Ok, I have tried to quote the original post but for some reason my posts just hangs. Below was inspired by post number #2378 on page 119 of this thread. The post shows how to get JSON from strava and this post is based on that information.
If you click the link supplied by FartKing69 in the Firefox browser it loads a JSON file. You need to be logged into strava when you click the link. You can then save it to a location of your choice. My understanding of the available data are:
- grade_adjusted_speed (in meters per second - trying to estimate what speed would be if
- running on level surface)
- surface (running surface)
- outlier
- resting
- watts
- moving
- velocity_smooth (in meters per second)
- grade_smooth (percent up and down)
- cadence
- distance (in meters)
- heartrate
- altitude
- total_elevation (seems more like total climbing)
- grade_adjusted_distance
- timer_time (time running - if a device is paused it will be paused)
- time (Total time)
If you save the stream in say
c:\strava json
with the default file name streams.json then this R code will load the data and make it ready to be analyzed.
library("rjson")
setwd(r"(C:\strava json)")
myDataFile <- "streams.json"
myData <- fromJSON(file=myDataFile)
#we need to modify watts as it can contain null values and they need to
# be converted or it causes problems with creating the dataframe
myData$watts <- sapply(myData$watts,function(x) ifelse(is.null(x),0,x))
#we don't need the lat and long data and it is a list so it doesn't feed into
# the dataframe well either so lets drop it
myData <- myData[-c(which(names(myData) == "latlng"))]
jsonDF <- as.data.frame(myData)
head(jsonDF)
To run say a regression predicting heart rate from velocity and watts the code is:
reg1 <- lm(heartrate ~ velocity_smooth +watts,jsonDF)
summary(reg1)
For predicting heart rate from velocity and grade, while including an interaction term the code would be:
reg2 <- lm(heartrate ~ velocity_smooth +grade_smooth + grade_smooth:velocity_smooth,jsonDF)
summary(reg2)
For the day linked on page 119 the results for reg2 are
Call:
lm(formula = heartrate ~ velocity_smooth + grade_smooth + grade_smooth:velocity_smooth,
data = jsonDF)
Residuals:
Min 1Q Median 3Q Max
-42.082 -9.754 -3.288 7.014 70.043
Coefficients:
Estimate Std.
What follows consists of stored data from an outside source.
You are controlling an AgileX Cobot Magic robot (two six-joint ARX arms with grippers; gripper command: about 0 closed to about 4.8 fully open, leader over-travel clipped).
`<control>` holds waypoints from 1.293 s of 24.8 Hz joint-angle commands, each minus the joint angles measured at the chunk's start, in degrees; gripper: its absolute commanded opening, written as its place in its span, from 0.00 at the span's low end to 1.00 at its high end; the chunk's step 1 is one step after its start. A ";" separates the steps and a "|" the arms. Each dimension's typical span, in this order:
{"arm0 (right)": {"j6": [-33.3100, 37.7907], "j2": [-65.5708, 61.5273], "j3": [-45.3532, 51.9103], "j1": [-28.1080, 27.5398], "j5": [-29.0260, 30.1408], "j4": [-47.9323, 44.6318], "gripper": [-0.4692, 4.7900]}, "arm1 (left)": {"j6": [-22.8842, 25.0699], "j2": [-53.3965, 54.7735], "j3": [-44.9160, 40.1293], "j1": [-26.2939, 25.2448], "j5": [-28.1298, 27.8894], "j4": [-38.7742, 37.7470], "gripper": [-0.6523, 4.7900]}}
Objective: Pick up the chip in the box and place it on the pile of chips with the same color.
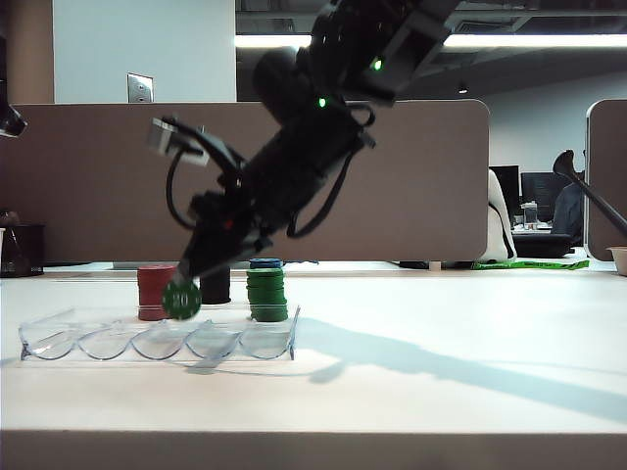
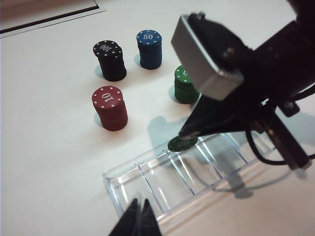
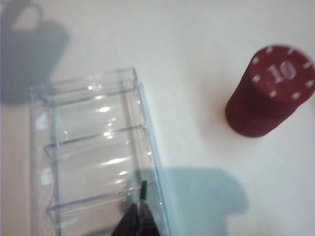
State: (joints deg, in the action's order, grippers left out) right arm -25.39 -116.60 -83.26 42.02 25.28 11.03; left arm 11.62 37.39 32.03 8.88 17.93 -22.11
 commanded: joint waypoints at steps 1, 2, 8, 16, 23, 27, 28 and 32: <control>1.53 2.89 -0.20 0.11 0.33 -0.94 0.09 | 0.20 -0.09 0.17 -0.13 0.31 0.37 0.11; 3.17 3.74 -0.20 0.09 0.33 -1.05 0.09 | 0.20 -0.09 0.17 -0.13 0.31 0.37 0.11; 15.15 8.13 -0.20 -1.01 0.48 -1.46 0.09 | 0.20 -0.09 0.17 -0.13 0.31 0.39 0.11; 35.69 9.88 -0.20 -6.93 7.85 -7.69 0.09 | 0.17 -0.09 0.17 -0.13 0.31 1.22 0.11; 48.37 9.68 -0.13 -12.96 15.12 -7.48 0.09 | 0.17 -0.09 0.17 -0.13 0.31 1.22 0.11; 54.01 7.21 -0.13 -13.81 18.60 -4.39 0.09 | 0.15 -0.09 0.17 -0.13 0.31 1.20 0.11; 54.77 6.36 -0.13 -13.86 19.45 -4.50 0.09 | 0.15 -0.09 0.17 -0.13 0.31 1.20 0.11; 56.78 3.56 -0.13 -13.88 22.32 -5.81 0.09 | 0.17 -0.09 0.17 -0.13 0.33 1.20 0.11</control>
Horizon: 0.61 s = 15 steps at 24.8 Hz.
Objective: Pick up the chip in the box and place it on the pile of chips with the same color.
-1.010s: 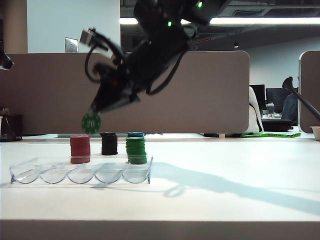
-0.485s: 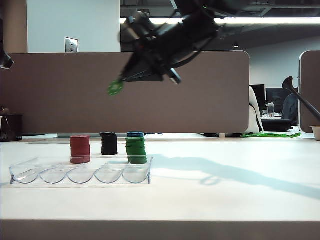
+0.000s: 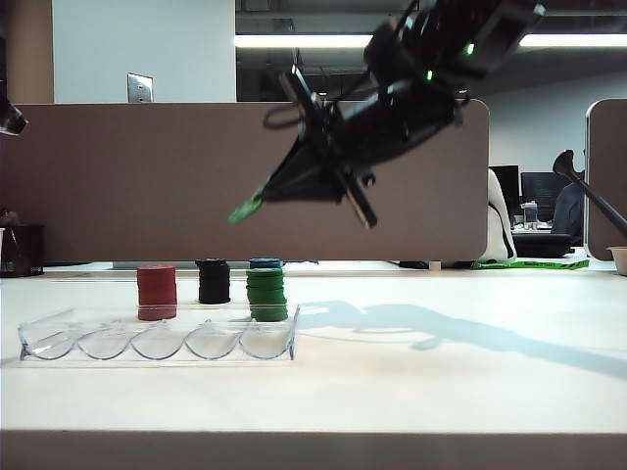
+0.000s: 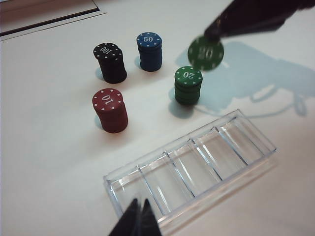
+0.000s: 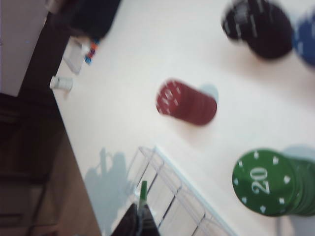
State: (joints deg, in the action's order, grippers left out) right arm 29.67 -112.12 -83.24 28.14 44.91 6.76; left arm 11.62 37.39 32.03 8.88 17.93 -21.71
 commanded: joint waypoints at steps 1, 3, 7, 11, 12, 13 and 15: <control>1.77 -1.46 -0.13 0.00 2.62 -1.92 0.09 | 0.17 -0.09 0.17 -0.13 0.31 0.81 0.11; 1.77 -1.95 -0.13 0.00 2.58 -2.80 0.09 | 0.17 -0.09 0.17 -0.13 0.31 0.79 0.11; 3.10 -2.01 -0.13 -0.02 1.90 -5.70 0.09 | 0.17 -0.09 0.17 -0.13 0.33 0.74 0.11; 7.45 -2.27 -0.13 -1.20 3.04 -7.80 0.09 | 0.17 -0.09 0.17 -0.13 0.33 0.74 0.11; 8.24 -2.38 -0.13 -1.68 3.23 -8.35 0.09 | 0.17 -0.09 0.17 -0.13 0.33 0.74 0.11; 10.05 -2.64 -0.11 -2.73 4.44 -9.97 0.09 | 0.17 -0.09 0.17 -0.13 0.31 0.74 0.11; 11.08 -2.69 -0.04 -4.31 4.81 -11.02 0.09 | 0.17 -0.09 0.17 -0.13 0.31 0.74 0.11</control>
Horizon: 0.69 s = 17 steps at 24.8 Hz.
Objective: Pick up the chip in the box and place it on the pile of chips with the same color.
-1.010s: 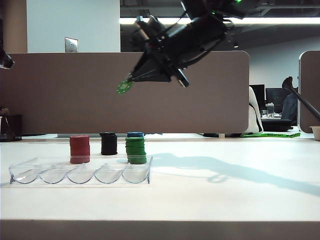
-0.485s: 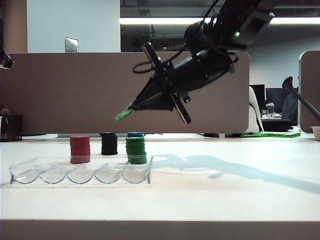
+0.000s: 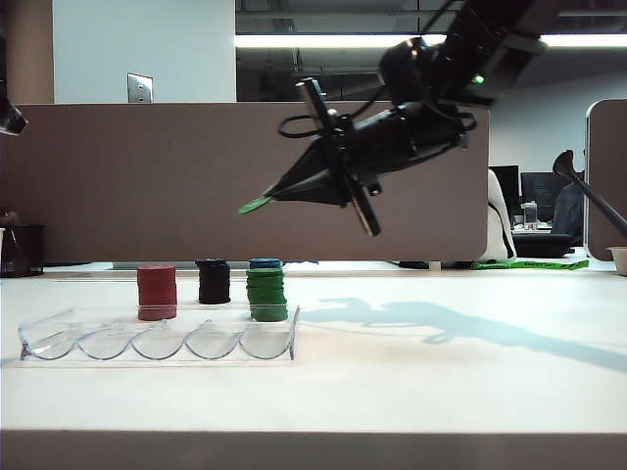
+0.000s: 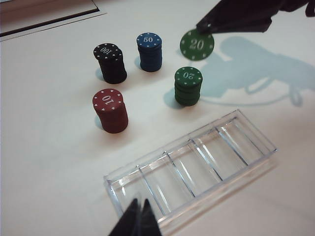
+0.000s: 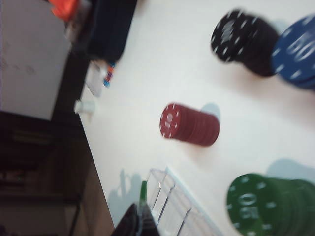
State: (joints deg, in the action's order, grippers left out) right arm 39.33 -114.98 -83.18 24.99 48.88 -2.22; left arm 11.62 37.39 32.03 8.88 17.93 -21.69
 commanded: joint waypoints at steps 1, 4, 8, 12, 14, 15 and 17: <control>1.62 0.17 -0.11 -2.19 1.79 -2.08 0.09 | 0.17 -0.09 0.17 -0.13 0.33 0.74 0.11; 1.55 -0.59 -0.07 -3.32 6.10 -0.57 0.09 | 0.15 -0.09 0.17 -0.13 0.33 0.76 0.11; 1.42 -1.95 0.15 -3.26 10.82 -0.68 0.09 | 0.15 -0.09 0.17 -0.13 0.33 0.74 0.11; 1.40 -3.39 0.15 -3.28 11.50 -0.90 0.09 | 0.15 -0.09 0.17 -0.13 0.33 0.72 0.11; 1.38 -3.76 0.15 -3.30 11.47 -0.87 0.09 | 0.15 -0.09 0.17 -0.13 0.33 0.72 0.11; 1.27 -3.82 0.15 -3.30 11.45 -0.94 0.09 | 0.15 -0.09 0.17 -0.13 0.33 0.74 0.11; 1.14 -4.04 0.15 -3.28 11.13 -1.38 0.09 | 0.15 -0.09 0.17 -0.13 0.33 0.76 0.11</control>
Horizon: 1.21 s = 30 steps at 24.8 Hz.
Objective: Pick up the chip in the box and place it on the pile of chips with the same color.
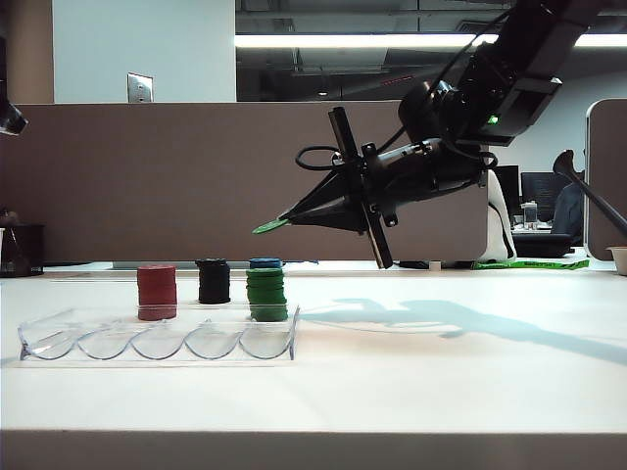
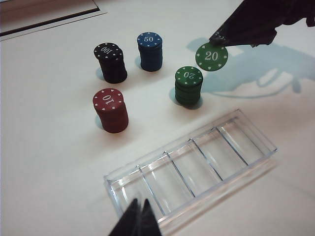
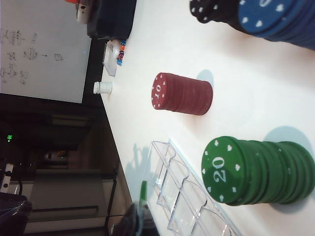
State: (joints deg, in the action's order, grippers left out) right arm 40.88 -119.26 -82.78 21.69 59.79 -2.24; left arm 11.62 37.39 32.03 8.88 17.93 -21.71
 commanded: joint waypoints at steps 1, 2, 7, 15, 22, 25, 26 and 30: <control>-0.42 0.22 -0.24 0.02 -0.15 -1.49 0.09 | 0.15 -0.09 0.17 -0.13 0.33 0.76 0.11; -0.42 0.22 -0.24 0.02 -1.20 -1.44 0.09 | 0.15 -0.09 0.17 -0.13 0.31 0.79 0.11; -0.42 0.22 -0.24 0.04 -4.87 -1.46 0.09 | 0.15 -0.09 0.17 -0.13 0.33 0.79 0.11; -0.39 0.22 -0.24 0.42 -7.39 -1.07 0.09 | 0.13 -0.09 0.17 -0.13 0.33 0.79 0.11; -0.39 0.22 -0.26 0.57 -8.70 -1.07 0.09 | 0.13 -0.09 0.17 -0.13 0.33 0.79 0.11; -0.39 0.22 -0.26 0.79 -8.74 -1.05 0.09 | 0.13 -0.09 0.17 -0.13 0.33 0.81 0.11; -0.39 0.22 -0.26 0.83 -8.87 -1.07 0.09 | 0.13 -0.09 0.17 -0.13 0.33 0.81 0.11; -0.39 0.22 -0.26 1.20 -10.19 -1.07 0.09 | 0.00 -0.09 0.17 -0.13 0.33 0.81 0.11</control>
State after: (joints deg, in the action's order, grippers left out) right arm 40.84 -119.33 -82.81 22.70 49.87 -2.68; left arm 11.62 37.39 32.03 8.88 17.93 -21.69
Error t value Pr(>|t|)
(Intercept) 99.04824 0.20168 491.125 <2e-16 ***
velocity_smooth 5.51671 0.09050 60.958 <2e-16 ***
grade_smooth 0.30088 0.02949 10.202 <2e-16 ***
velocity_smooth:grade_smooth -0.01373 0.01479 -0.928 0.353
---
Signif. codes: 0 ‘***’ 0.001 ‘**’ 0.01 ‘*’ 0.05 ‘.’ 0.1 ‘ ’ 1
Residual standard error: 14.67 on 53240 degrees of freedom
Multiple R-squared: 0.06918, Adjusted R-squared: 0.06913
F-statistic: 1319 on 3 and 53240 DF, p-value: < 2.2e-16
Both velocity and grade are significant predictors. The interaction is not significant.
For each increase in speed (velocity) in meters/second heart rate goes up 5 points.
These two only account for about 6% of the observed variability in heart rate which strikes me as low but I don't have anything to compare it to.
The overall correlation between HR and pace is
cor(jsonDF$heartrate,jsonDF$velocity_smooth)
[1] 0.2384432
We can also use the grade adjusted speed which should be a good indicator of effort
cor(jsonDF$heartrate,jsonDF$grade_adjusted_speed)
[1] 0.2642804
All of these are just for this data that comes from the link in the original post. I don't know what this really tells us about this run across america but I had some time today and wanted to see if I could get it working and make this available in case it was useful.
I would be interested in any links to comparable runs by other folks. I don't really know anything about Strava.